ニクソンの脅しは単なる言葉の上での脅しにはとどまらなかった。核兵器を搭載した爆撃機をソ連の領空に送り込んだのである。その結果としてソ連の防衛システムが発動されることにもなったのであった。

1969年10月27日の朝、計18機のB-52――8基のターボエンジンを搭載し翼長は185フィートにも及ぶ爆撃機の一群――がアメリカの西海岸を飛び立った。目的地はソ連の東側国境。ターゲットに向けて時速500マイル超で疾走するB-52。パイロットたちは18時間無休息でB-52を操縦し続けた。全機に核兵器が搭載されており、その威力は広島や長崎を破壊し尽くした核兵器の何百倍にも及ぶ。

激怒するソ連。そのような中、(国家安全保障問題担当大統領補佐官を務めていた)キッシンジャーはニクソンの指示に従ってソ連側の大使に次のように伝えたのであった。

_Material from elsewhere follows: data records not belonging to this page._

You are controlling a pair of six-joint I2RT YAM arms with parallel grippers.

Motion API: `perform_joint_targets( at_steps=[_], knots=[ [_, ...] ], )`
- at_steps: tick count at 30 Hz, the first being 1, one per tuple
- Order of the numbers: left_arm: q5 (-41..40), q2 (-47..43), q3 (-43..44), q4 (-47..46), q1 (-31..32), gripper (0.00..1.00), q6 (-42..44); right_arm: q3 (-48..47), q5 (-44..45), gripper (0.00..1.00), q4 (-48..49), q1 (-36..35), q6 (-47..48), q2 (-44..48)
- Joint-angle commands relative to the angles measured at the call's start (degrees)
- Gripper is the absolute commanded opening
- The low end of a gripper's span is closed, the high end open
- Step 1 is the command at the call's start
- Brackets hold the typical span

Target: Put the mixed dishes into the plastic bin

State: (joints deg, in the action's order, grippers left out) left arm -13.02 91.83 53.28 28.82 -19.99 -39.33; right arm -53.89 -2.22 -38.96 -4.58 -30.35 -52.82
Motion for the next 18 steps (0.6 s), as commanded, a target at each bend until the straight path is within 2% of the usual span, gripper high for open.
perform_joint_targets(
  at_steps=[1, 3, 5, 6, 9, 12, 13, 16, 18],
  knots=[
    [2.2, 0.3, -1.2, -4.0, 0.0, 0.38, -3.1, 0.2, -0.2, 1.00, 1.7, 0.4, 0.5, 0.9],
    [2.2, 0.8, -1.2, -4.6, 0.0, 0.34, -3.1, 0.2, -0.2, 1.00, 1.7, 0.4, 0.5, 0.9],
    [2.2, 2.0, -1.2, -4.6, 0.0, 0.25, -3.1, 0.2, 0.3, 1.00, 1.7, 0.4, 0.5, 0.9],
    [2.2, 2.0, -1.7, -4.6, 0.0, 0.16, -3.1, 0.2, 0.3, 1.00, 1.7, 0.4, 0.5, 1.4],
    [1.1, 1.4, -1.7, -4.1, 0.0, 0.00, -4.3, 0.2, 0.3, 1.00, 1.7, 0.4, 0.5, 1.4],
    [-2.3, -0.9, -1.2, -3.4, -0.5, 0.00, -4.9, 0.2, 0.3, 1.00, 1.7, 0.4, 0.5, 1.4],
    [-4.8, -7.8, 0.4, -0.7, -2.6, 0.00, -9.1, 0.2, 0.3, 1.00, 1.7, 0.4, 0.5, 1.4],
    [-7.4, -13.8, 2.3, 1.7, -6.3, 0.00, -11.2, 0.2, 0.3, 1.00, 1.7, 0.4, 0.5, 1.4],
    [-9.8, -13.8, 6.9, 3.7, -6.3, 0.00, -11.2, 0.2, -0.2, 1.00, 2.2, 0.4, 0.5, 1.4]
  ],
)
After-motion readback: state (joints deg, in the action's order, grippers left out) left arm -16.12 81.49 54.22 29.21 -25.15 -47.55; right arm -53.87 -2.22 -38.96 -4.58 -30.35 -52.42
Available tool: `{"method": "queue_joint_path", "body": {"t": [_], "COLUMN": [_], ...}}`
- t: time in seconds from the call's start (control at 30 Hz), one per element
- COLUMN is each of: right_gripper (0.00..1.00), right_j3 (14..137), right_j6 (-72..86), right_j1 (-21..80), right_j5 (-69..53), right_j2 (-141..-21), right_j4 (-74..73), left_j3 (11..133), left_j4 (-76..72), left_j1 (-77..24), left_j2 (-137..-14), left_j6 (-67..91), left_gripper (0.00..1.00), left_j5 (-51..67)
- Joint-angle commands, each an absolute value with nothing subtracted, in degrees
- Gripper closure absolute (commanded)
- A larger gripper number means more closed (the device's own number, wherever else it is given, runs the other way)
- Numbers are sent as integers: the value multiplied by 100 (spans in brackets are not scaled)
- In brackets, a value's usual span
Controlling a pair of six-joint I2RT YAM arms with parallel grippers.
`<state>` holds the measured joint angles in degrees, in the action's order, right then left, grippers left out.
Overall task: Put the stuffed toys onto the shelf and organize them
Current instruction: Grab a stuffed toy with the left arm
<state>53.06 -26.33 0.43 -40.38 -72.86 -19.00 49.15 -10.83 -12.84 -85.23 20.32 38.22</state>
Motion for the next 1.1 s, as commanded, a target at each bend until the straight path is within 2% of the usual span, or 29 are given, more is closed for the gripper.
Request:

「申し訳ありませんが、大統領は制御不能で誰の手にも負えない状態にあるのです」。

ニクソンにしてもキッシンジャーにしてもシェリングの別の洞察までは自分のものにできていなかったことは一目瞭然だ。私は制御不能の状態にある。その言葉に信憑性を持たせたいのであれば事態をエスカレートさせて自分の力ではもうどうしようもなくなるところまでもっていく必要が時としてあるのだ。その結果としてやがては核戦争に至る。そういうシナリオがいく通りもあり得るというのは心底ギョッとさせられるところだ。ともあれ、ニクソンは何百万人もの命を危険にさらしつつ「ソ連側は合理的に振る舞うだろう」との可能性に賭けていたわけなのだ。

マッドマン(狂人)が世界の安全を脅かしている。今後そんな話を耳にする機会があれば是非とも思い出してもらいたいものだ。この世界に史上最大の脅威をもたらしたマッドマンの一味は我々の味方のはずの面々だったということを。